Una frase de Nicolás Maduro acaba de ser registrada por la historia, entre las más infelices, torpes y antidemocráticas que haya pronunciado presidente alguno.
«Lo que no se pudo con los votos, lo haríamos con las armas», ha dicho, a todo gañote, el 27 de junio, en el Poliedro de Caracas. Es, tómese en cuenta, la arenga televisada de un Jefe de Estado, en un país incendiado por la violencia en sus cuatro costados, sacudido por una crisis humanitaria no declarada pero real, pavorosa, y en el marco del «Encuentro Nacional de Constituyentes», es decir, frente a los hombres y mujeres a quienes pretende entregarles, el 30 de este mes, la grave tarea de rehacer la República. Es su deseo que la refunden, pues, los mismos fanáticos que ahora justifican y aplauden su demolición.
Maduro se ha agenciado el muy deleznable mérito de superar en insensatez al mismísimo Pedro Carujo, cuando tras la proeza de, para decirlo en su jerga, ponerle los ganchos al presidente José María Vargas, incurrió en la insolencia de gritarle a ese hombre decente: «El mundo es de los valientes». La escrupulosa respuesta del médico devenido en político, es célebre: «El mundo es del hombre justo y honrado». Carujo, por cierto, sería nombrado jefe de tropa de los alzados de 1835 contra el Congreso, y sobre todo contra la figura y la influencia telúrica del general Páez. Carujo encumbrado por esa tropelía, justo así como ahora el coronel Vladimir Lugo es condecorado, gracias a la gesta de ir, primero, a ultrajar en persona al parlamento, y comandar luego su brutal asalto, el 5 de Julio, seguido por una turba bien equipada de todos los aprestos revolucionarios: palos, piedras, tubos, cuchillos.
Por tratarse de un Presidente, es más reprochable el atrevimiento de Maduro al amenazar con imponerse por las armas, que el de José Millán-Astray cuando largó precisamente en el paraninfo de la Universidad de Salamanca, aquella otra frase grotesca: «¡Muera la inteligencia! ¡Viva la muerte!», gruesa pachotada que Miguel de Unamuno supo silenciar, al vuelo, con solemne severidad: «Venceréis, pero no convenceréis. Venceréis porque tenéis sobrada fuerza bruta; pero no convenceréis, porque convencer significa persuadir».
En Venezuela corre una hora histórica en la cual, es evidente, el Gobierno no está en condiciones de hacerle tragar al país su ocurrencia constituyente por la vía de los votos, pero tampoco a punta de fuerza bruta.

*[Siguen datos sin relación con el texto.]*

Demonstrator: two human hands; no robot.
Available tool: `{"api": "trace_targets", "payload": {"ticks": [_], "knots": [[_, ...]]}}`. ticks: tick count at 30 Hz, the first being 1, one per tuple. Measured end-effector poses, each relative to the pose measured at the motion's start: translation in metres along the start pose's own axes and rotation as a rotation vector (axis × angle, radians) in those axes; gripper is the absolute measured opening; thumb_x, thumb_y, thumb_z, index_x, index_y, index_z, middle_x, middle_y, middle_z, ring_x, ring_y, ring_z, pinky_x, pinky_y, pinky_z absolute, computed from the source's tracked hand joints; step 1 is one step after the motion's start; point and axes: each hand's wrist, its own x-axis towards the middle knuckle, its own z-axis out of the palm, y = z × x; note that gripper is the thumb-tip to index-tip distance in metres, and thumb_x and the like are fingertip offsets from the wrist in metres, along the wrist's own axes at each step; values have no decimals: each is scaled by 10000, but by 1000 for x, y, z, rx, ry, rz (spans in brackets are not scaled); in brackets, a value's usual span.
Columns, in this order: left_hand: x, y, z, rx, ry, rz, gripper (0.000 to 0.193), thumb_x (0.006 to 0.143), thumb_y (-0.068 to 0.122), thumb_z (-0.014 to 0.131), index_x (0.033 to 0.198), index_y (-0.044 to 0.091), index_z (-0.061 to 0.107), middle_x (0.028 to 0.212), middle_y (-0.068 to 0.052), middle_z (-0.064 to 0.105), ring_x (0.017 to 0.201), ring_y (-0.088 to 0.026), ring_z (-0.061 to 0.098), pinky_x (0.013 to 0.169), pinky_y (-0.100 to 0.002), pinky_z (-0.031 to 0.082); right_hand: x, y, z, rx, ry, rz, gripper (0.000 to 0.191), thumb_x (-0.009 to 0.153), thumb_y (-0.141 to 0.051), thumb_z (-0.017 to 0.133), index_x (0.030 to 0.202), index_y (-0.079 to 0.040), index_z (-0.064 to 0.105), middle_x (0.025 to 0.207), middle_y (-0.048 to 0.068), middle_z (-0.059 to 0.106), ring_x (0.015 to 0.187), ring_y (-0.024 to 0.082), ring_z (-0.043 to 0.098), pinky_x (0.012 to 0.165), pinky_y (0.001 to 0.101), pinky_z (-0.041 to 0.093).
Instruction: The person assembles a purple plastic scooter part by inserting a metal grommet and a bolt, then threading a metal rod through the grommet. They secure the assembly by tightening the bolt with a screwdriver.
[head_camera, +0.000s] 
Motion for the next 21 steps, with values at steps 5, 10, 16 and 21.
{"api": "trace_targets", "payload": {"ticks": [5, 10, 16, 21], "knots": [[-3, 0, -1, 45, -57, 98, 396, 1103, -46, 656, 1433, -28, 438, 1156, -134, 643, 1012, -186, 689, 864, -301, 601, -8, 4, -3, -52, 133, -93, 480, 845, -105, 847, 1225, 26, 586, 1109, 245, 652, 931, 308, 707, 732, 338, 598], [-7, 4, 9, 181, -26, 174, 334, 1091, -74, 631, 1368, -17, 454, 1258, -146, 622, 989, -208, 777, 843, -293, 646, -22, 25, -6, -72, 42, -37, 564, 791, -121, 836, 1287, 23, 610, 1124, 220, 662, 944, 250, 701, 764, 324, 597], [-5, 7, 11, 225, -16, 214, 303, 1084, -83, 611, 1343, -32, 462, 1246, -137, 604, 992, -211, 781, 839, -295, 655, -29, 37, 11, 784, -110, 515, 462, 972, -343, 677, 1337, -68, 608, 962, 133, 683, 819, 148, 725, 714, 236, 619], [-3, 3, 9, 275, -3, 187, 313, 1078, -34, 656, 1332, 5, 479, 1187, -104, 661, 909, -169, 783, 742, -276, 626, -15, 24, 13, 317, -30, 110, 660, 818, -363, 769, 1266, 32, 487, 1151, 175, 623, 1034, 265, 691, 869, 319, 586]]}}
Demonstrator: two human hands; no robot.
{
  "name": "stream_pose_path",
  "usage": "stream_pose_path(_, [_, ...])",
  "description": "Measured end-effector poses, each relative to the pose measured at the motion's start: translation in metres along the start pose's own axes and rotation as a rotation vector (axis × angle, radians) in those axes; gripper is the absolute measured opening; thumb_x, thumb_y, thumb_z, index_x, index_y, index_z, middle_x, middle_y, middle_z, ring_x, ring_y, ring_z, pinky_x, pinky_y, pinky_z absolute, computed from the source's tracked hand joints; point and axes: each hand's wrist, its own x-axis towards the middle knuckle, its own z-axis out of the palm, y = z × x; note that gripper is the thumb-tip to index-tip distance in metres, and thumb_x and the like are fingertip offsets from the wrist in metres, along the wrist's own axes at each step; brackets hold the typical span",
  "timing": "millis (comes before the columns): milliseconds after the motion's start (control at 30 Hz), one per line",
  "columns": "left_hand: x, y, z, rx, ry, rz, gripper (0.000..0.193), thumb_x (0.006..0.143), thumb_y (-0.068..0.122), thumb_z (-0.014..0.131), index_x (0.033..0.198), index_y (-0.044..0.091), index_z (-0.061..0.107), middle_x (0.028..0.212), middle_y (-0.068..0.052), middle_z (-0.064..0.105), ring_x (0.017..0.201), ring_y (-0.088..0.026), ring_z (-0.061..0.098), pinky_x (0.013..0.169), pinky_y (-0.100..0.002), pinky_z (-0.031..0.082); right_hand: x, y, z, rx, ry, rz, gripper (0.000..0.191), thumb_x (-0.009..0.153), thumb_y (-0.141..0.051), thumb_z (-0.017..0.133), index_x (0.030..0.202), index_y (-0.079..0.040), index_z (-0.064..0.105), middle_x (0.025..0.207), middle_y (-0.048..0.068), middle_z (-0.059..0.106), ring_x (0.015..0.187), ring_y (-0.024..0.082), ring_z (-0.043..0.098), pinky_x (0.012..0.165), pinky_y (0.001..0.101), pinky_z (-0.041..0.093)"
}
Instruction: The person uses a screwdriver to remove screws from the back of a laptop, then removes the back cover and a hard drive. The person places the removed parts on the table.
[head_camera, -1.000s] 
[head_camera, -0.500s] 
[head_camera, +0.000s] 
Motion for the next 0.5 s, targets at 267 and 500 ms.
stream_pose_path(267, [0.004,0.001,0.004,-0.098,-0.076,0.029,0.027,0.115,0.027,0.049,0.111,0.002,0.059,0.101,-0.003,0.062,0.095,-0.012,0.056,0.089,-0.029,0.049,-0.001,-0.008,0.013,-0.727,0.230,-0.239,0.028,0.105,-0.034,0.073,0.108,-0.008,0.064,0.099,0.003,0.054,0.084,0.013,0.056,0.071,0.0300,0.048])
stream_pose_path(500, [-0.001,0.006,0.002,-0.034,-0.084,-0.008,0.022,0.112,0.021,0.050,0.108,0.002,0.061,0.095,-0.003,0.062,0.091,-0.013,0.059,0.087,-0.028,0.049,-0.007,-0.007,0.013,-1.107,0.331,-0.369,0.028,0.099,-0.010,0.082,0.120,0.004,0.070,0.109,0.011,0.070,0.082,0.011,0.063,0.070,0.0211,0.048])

Un líder solo y al propio tiempo mal acompañado, sin autoridad ni promesa, sin palabra ni obra rescatable, desangelado y predecible, ya sin más cartas por jugar, no podrá vencer ni convencer. Ha infundido en la población las fiebres de un miedo que la miseria, la desesperación y la rabia, trocaron en coraje, en raptos de temeridad, en un incontenible y contagioso desplante de heroísmo colectivo, los jóvenes al frente. Esa inspiración se agiganta en fuerza y fe con un Leopoldo López más cerca de acompañar al pueblo cuando, al fin, se dispone a sellar su triunfo. Además, encasquetarle esa propuesta a una nación asqueada, lanzada a las calles desde hace dos meses por encima de los tanques y las bombas, degeneraría en un fraude tan descomunal como insostenible. Esa es la tragedia a la cual el Gobierno arrastra al país.
Los venezolanos son conscientes de que tolerar la Constituyente de Maduro sería colocarle una lápida definitiva a la democracia y a las libertades. Equivaldría a renunciar en masa y con irreparable deshonra a la condición de ciudadanos, título que Bolívar aseguró preferir al de Libertador. Nos habremos resignado entonces al latrocinio de una camarilla insaciable y a ser esclavos de una doctrina que fracasó todas las veces que fue ensayada, con ancho y devastador saldo de luto y penuria.
Lo ocurrido en el Palacio Federal Legislativo es apenas una muestra. Comenzando porque la Constituyente, con reglas a convenir, disolvería todos los poderes constituidos y vaciaría cada elección posterior. Ninguna de sus decisiones podrá ser revisada. «Muertos todos los pájaros con un solo tiro», ha graficado el economista y analista político Juan José Pérez Sánchez.
Por eso es impropio repetir que el plebiscito del 16 de julio será «simbólico», en el sentido de que no tendría el justo valor. Es sabido que todo símbolo representa una idea y, además, que una sociedad sin símbolos colapsa. Y, por encima de todo, esta consulta, llamada a ser clamorosa, irreprimible, marcará una expresión unánime de desobediencia civil. Más que simbólico, figurado, será un gesto irreverente, incuestionable, vivo, efectivo.